The storm returned Thursday night in the form of the massive demonstration in Jerusalem in favor of judicial reform, a demonstration aimed more at sending a signal to Prime Minister Benjamin Netanyahu than as a counterweight to the huge demonstrations staged week after week by anti-judicial reform forces. Thursday night’s protests were a message to Netanyahu from his base not to abandon the reform.

The storm is sure to pick up more velocity on Saturday night when the anti-reform forces promise to be back in full force for their weekly protests. And then on Monday the Knesset will return from its Passover recess for its summer session, which promises to be as tumultuous as the spring session.

But this storm is likely to be different. If in its last session the Knesset was torn over the judicial overhaul that furiously pitted the opposition against the coalition, the new storm brewing inside the Knesset is likely to have its eye inside the coalition itself.

The judicial overhaul issue has still not been resolved. Far from it. But the negotiations are continuing; and as they continue, there is little expectation that legislation that began in the last session – such as changing how the Supreme Court judges are selected – will move forward. One reason: the coalition’s main priority now will be passing the state budget, something it will need to do by May 29 or face new elections.

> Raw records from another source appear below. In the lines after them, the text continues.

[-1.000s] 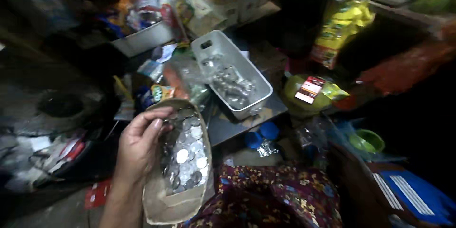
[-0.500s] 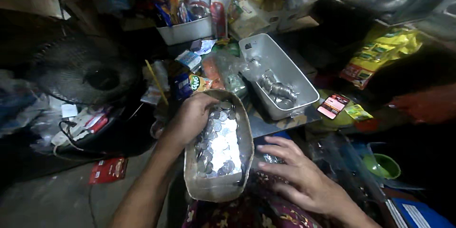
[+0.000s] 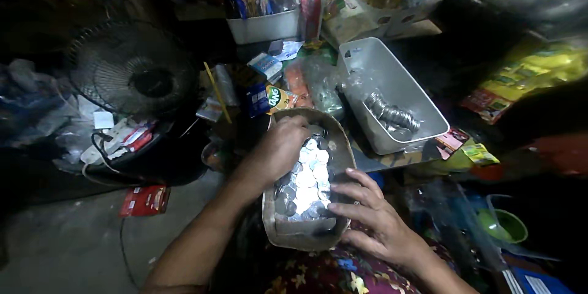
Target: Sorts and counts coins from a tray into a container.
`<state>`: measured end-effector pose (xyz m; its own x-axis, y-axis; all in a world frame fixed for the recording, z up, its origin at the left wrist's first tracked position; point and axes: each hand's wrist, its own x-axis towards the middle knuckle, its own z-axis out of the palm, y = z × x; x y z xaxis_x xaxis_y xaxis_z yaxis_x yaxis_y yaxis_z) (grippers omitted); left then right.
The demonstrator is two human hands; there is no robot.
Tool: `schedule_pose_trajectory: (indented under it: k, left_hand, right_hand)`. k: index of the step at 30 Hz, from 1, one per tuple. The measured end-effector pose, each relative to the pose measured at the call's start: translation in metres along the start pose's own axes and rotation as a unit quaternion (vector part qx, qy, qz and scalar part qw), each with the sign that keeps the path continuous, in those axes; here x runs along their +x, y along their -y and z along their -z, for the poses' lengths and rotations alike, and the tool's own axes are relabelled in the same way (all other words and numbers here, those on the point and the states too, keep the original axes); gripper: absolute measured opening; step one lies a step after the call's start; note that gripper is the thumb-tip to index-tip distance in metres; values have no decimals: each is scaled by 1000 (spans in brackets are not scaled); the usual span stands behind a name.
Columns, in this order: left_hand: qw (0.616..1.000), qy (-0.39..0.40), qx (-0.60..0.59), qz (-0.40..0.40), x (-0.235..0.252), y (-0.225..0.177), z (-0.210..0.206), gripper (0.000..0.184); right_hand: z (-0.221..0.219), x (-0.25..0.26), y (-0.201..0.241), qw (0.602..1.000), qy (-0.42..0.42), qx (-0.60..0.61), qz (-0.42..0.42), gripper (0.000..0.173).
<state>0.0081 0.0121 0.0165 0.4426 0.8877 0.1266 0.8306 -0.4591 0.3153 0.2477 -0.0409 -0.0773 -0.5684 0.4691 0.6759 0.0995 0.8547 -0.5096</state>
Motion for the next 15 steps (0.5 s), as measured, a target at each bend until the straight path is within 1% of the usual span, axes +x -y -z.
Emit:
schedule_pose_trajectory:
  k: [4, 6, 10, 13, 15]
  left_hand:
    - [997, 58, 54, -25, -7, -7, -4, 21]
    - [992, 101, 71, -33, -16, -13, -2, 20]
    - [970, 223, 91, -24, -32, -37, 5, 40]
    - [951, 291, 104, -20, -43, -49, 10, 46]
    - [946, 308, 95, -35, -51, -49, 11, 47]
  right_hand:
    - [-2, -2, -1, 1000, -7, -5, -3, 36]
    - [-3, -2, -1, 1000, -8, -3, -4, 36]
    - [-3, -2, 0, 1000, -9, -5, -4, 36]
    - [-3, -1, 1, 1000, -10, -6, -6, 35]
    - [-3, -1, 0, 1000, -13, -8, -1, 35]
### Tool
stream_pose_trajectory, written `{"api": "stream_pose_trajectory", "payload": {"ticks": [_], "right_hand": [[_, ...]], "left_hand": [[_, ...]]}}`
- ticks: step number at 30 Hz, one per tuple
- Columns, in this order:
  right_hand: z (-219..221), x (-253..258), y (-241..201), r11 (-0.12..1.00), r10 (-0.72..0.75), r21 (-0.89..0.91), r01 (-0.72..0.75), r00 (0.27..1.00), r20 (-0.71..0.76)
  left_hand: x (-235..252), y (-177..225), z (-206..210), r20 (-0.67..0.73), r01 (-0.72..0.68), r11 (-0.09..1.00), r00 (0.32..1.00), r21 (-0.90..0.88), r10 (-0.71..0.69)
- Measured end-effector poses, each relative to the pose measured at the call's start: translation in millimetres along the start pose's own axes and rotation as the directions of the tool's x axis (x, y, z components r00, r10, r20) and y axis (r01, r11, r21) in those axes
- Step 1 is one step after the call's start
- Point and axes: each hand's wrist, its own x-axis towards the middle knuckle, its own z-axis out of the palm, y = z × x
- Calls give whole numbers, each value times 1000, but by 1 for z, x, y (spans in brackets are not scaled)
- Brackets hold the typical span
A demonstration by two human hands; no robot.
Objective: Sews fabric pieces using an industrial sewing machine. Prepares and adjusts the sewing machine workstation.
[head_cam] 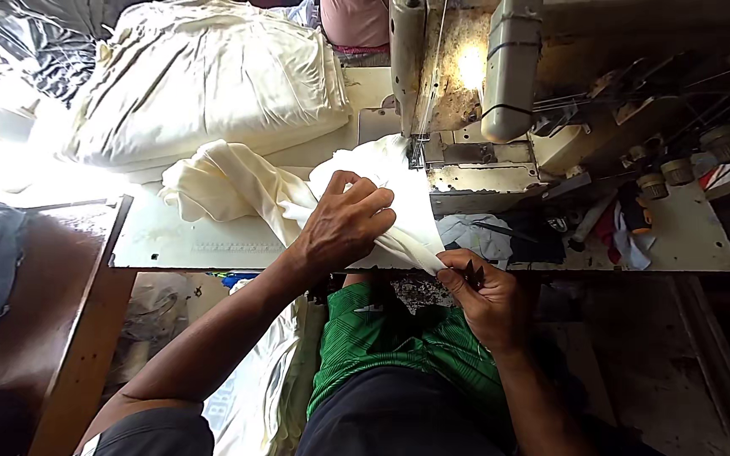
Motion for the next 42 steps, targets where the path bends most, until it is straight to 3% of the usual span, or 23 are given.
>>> {"api": "stream_pose_trajectory", "payload": {"ticks": [13,18,20,33,42], "right_hand": [[17,56,27,999,15,34,-12,994,-110],[25,76,29,999,-51,-10,50,991,-126],[26,80,27,995,-91,-47,85,987,-132],[30,93,25,986,-156,-81,145,977,-143],[30,95,28,977,-196,-100,186,974,-109]], "left_hand": [[21,-58,8,6,3,999,1000,46,-4],[21,-76,6,-30,-62,957,998,-285,56],[20,-80,7,-26,-86,940,996,-331,82],[28,-92,11,10,-48,976,999,-211,51],[26,-70,-37,249,90,987,967,-131,-55]]}}
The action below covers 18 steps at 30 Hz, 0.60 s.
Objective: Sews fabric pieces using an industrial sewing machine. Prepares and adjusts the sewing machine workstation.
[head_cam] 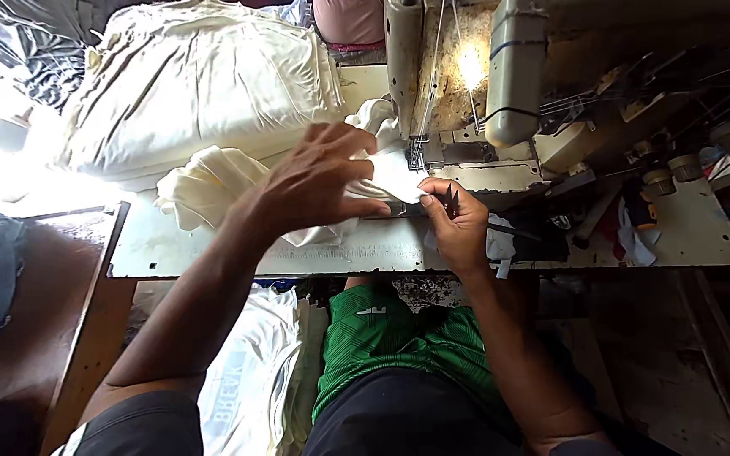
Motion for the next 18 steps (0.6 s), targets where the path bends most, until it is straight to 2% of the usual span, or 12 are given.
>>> {"api": "stream_pose_trajectory", "payload": {"ticks": [3,5,8,10,14,16,18], "right_hand": [[-3,2,-2,999,12,-35,-11,1000,29],[-4,6,-3,997,29,-67,-26,999,46],[-12,9,-8,991,59,-127,-42,989,133],[-20,9,-18,987,68,-157,-28,964,256],[-32,-11,-35,986,-12,-140,88,883,469],[-34,-23,-37,972,-49,-179,151,879,475],[-32,-33,-35,958,-68,-223,179,899,432]], "left_hand": [[-10,-26,-22,31,151,986,988,70,-153],[-19,-35,-36,-6,175,984,985,25,-175],[-26,-8,-42,-155,-8,957,987,-289,-39],[-30,21,-35,-202,-109,903,979,-416,25],[-35,58,-15,-185,-190,907,974,-375,127],[-35,67,-2,-161,-174,908,980,-382,121],[-32,75,15,-149,-98,931,988,-351,47]]}}
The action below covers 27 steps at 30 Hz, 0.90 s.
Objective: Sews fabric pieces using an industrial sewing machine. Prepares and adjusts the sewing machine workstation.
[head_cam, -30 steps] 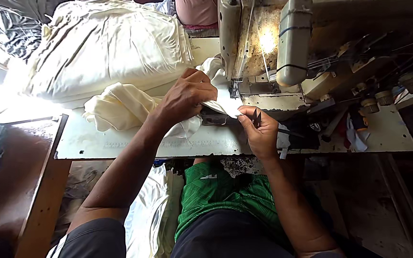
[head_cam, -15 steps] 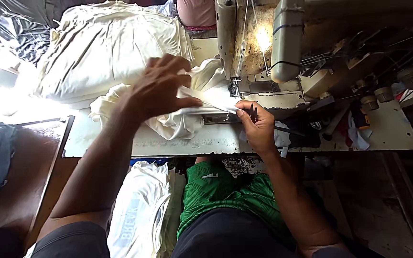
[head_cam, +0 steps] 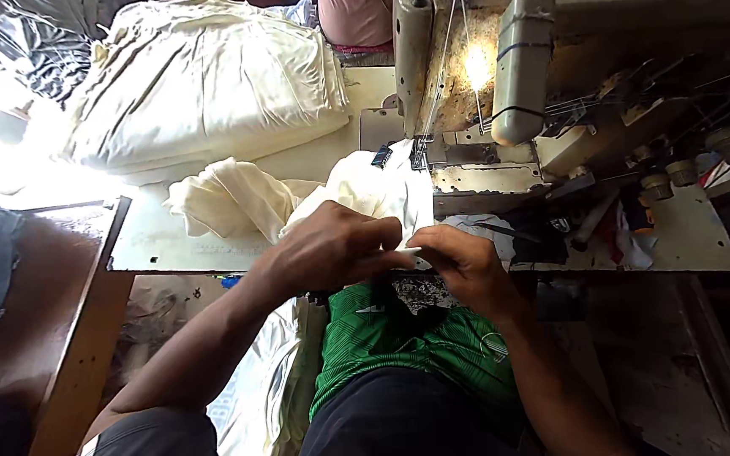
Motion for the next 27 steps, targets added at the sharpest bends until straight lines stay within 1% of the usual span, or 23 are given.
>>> {"api": "stream_pose_trajectory", "payload": {"ticks": [2,4,5,7,8,11,14,19,23,25,27], "right_hand": [[2,-4,-2,1000,-5,-5,5,997,-71],[4,-8,-4,1000,-4,17,7,991,-137],[6,-11,-4,999,12,43,-5,986,-164],[9,-18,-3,992,82,108,-60,975,-205],[11,-22,-1,986,117,144,-88,970,-214],[15,-30,2,970,182,200,-138,958,-220],[15,-28,1,955,228,245,-167,942,-245],[18,-10,9,952,259,238,-192,920,-295],[18,10,17,943,292,250,-218,903,-314],[19,20,19,944,284,260,-203,900,-331],[18,28,20,946,262,278,-169,902,-344]], "left_hand": [[2,-1,24,-67,49,982,997,183,-37],[1,-11,45,-73,36,941,997,336,-11],[-2,-19,53,-90,13,927,996,375,22],[-6,-34,60,-154,-24,916,984,400,93],[-7,-37,58,-152,-34,908,983,417,107],[-3,-27,47,-61,-63,896,993,440,100],[5,-20,39,-10,-57,887,998,458,70],[21,-29,27,27,-18,866,1000,500,6],[33,-44,19,4,18,859,1000,511,-23],[35,-49,16,-19,32,869,999,494,-27],[36,-51,14,-44,10,906,999,423,9]]}}
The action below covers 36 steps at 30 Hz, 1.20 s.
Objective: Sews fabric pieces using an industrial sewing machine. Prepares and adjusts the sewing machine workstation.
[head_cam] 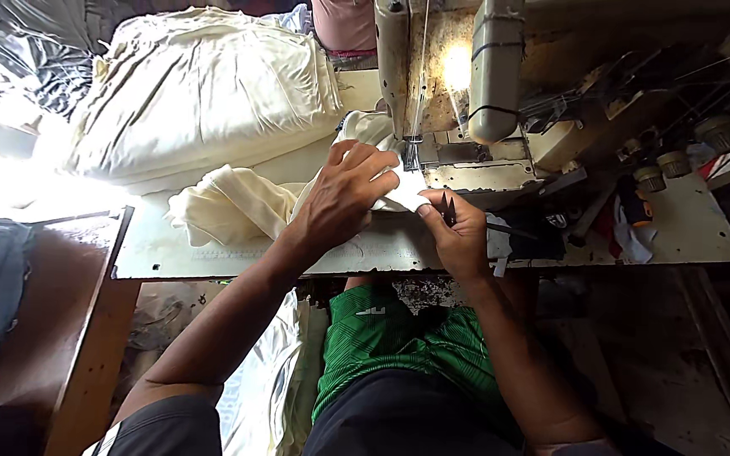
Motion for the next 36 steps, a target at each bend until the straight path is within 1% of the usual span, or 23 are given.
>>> {"api": "stream_pose_trajectory", "payload": {"ticks": [3,6,8,10,12,13,14,16,18,20,22,23,25,26,28,29,30,33,34,36], "right_hand": [[1,7,3,998,-35,58,34,999,5],[1,12,7,996,-76,53,75,997,15],[-1,12,9,996,-84,35,83,996,22],[-3,11,10,998,-66,4,66,997,27],[-4,13,10,999,-49,-20,49,998,38],[-4,15,10,998,-43,-35,45,998,50],[-6,17,8,998,-38,-55,42,996,75],[-13,19,-2,992,-33,-114,54,984,178],[-19,14,-19,986,-61,-131,107,947,315],[-22,-2,-32,984,-103,-92,152,909,403],[-25,-23,-34,978,-126,-97,183,897,425],[-25,-33,-30,973,-130,-123,195,903,410],[-26,-49,-22,971,-125,-148,188,926,356],[-26,-55,-19,975,-121,-141,174,938,323],[-25,-62,-16,982,-113,-117,148,958,264],[-25,-65,-15,985,-108,-107,137,965,239],[-25,-68,-15,988,-98,-100,122,972,216],[-26,-72,-16,993,-71,-83,87,982,175],[-27,-74,-17,994,-69,-71,82,982,173],[-28,-75,-17,997,-55,-47,63,985,165]], "left_hand": [[0,3,-7,6,-67,987,998,-148,69],[-5,-4,-25,99,-49,987,993,-154,64],[-13,-25,-43,173,29,996,985,-86,-14],[-24,-53,-59,225,113,993,967,27,-116],[-36,-72,-74,222,183,981,956,62,-192],[-40,-74,-83,194,198,980,961,23,-199],[-41,-68,-91,143,197,978,972,-69,-186],[-42,-43,-100,0,97,940,995,-327,-103],[-45,-11,-98,-92,-15,841,995,-540,-41],[-49,19,-86,-74,-58,763,997,-644,14],[-53,38,-63,-28,-65,721,998,-690,64],[-54,45,-50,-1,-43,731,998,-680,58],[-54,56,-25,20,24,828,1000,-560,-15],[-53,61,-11,-4,36,892,999,-451,-42],[-52,65,15,-25,26,981,999,-193,-31],[-52,63,27,-35,15,996,999,-90,-18],[-52,59,36,-61,7,999,998,-34,-9],[-52,42,43,-166,3,1000,986,26,2],[-50,40,39,-160,2,999,987,44,5],[-46,43,26,-97,-1,998,995,62,7]]}}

This will be no cakewalk. Netanyahu’s haredi coalition partners are demanding that the government pass an updated haredi conscription law before the budget deadline, something that will generate considerable opposition. Defense Minister Yoav Gallant’s proposal would lower the age of exemptions for haredim from the army from 26 to 23 or 21, and in parallel increase the financial incentives for those soldiers in combat units.

If passed, this bill will surely come before the High Court of Justice, which in the past has shot down frameworks aimed at enshrining haredi conscription/exemption arrangements into law on the grounds that they are unequal and give haredim preferential treatment.

This bill will also surely add fire to the anti-judicial reforms protests, which in any event have been fueled in part by anger that haredi parties – as integral parts of the government – are fundamentally rejiggering the way the country is run, even though haredim do not, for the most part, serve in the army.

All of that will surely and quickly erase from memory the relative political peace and quiet of the last few days. Or, as they say in the army, every Shabbat – a day when many soldiers have off – has a motza’ei Shabbat, a night after Shabbat, when the soldiers return to their bases and the dreary reality of daily army life begins anew.

The nation’s collective Remembrance Day/Independence Shabbat has ended. Motza’ei Shabbat is now upon us.